# [RECORDED DATA]
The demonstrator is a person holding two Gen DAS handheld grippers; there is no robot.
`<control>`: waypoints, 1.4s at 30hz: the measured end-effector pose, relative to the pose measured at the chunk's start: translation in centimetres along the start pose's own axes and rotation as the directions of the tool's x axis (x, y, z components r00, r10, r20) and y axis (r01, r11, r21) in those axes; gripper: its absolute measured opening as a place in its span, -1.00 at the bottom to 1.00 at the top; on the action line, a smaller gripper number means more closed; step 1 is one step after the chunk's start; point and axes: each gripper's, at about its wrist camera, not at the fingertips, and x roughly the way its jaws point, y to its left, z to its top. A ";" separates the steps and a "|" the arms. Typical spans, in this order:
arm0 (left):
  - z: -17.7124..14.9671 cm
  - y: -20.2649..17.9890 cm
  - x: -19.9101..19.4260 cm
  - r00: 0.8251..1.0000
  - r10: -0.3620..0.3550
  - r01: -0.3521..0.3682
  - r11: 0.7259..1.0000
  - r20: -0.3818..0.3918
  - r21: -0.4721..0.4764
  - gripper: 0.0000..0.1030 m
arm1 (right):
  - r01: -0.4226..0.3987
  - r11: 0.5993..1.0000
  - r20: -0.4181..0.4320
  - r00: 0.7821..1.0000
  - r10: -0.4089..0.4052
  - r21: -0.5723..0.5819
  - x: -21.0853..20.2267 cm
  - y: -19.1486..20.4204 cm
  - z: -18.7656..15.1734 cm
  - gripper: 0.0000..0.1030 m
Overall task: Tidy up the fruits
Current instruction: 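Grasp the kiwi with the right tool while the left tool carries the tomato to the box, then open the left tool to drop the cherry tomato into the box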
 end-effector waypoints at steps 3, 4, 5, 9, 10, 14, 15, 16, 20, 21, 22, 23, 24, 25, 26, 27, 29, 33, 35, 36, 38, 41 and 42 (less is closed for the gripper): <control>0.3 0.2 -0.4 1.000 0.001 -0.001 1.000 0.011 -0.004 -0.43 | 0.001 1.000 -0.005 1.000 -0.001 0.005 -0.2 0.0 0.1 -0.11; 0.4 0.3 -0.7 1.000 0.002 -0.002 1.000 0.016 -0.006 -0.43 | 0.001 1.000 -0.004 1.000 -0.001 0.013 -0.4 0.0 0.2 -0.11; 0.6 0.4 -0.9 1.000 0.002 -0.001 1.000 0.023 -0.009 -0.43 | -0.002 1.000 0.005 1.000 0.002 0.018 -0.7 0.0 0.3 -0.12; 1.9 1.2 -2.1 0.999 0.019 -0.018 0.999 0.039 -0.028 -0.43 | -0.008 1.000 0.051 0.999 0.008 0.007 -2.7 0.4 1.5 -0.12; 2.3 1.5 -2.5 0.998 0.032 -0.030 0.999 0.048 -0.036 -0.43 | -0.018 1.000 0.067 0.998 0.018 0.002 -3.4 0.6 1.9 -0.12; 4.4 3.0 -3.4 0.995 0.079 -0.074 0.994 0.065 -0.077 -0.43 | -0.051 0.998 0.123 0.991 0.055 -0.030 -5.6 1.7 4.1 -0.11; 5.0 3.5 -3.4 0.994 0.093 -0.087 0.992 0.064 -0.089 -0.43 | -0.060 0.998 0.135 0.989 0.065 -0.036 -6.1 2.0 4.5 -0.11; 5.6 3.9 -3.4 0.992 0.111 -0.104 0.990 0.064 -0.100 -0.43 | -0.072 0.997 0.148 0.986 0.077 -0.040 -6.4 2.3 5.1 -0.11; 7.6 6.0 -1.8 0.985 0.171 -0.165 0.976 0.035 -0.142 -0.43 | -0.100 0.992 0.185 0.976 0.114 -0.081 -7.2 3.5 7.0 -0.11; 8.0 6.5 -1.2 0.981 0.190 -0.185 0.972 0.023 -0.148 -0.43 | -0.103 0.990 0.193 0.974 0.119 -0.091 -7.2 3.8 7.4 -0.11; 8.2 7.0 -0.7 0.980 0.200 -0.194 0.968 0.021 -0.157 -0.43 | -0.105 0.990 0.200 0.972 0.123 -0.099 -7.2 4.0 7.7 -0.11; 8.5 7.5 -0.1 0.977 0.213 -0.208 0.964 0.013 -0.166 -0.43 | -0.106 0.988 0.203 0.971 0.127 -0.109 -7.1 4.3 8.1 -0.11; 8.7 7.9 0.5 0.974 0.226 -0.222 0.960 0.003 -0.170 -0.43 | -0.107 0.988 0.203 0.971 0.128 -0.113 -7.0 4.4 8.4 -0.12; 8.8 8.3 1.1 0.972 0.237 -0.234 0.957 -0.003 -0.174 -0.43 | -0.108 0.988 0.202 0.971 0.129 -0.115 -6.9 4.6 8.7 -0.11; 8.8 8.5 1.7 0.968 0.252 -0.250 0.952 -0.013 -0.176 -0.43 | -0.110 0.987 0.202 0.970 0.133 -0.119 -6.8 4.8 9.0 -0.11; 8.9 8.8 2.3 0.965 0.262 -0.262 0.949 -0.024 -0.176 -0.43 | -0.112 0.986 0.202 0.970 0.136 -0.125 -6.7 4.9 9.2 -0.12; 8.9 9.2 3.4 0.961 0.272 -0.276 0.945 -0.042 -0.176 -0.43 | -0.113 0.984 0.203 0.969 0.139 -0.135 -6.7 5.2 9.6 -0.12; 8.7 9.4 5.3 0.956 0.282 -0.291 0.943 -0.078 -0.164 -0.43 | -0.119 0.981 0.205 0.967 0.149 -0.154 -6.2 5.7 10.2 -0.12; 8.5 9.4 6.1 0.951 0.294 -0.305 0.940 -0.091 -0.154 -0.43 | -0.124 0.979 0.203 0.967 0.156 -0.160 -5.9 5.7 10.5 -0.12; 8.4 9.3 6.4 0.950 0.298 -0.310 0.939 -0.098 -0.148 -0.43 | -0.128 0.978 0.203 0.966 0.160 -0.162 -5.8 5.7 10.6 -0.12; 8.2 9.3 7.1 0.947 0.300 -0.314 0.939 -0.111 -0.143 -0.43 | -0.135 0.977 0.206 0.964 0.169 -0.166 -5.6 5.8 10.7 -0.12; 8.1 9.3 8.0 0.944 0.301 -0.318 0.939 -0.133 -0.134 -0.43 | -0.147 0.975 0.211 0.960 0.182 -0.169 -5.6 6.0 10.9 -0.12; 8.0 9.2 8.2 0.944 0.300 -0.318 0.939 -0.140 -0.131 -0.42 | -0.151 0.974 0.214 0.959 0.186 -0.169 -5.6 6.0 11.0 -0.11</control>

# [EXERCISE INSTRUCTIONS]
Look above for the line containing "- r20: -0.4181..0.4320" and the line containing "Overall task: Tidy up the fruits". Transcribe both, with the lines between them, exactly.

# [SOLUTION FOR THIS TASK]
  - r20: -0.4181..0.4320
  - r00: 0.7821..1.0000
  - r10: -0.4089..0.4052
  - r21: -0.5723..0.5819
  - x: -21.0853..20.2267 cm
  - y: -19.1486..20.4204 cm
  - z: -18.7656..15.1734 cm
  - gripper: 0.0000..0.1030 m
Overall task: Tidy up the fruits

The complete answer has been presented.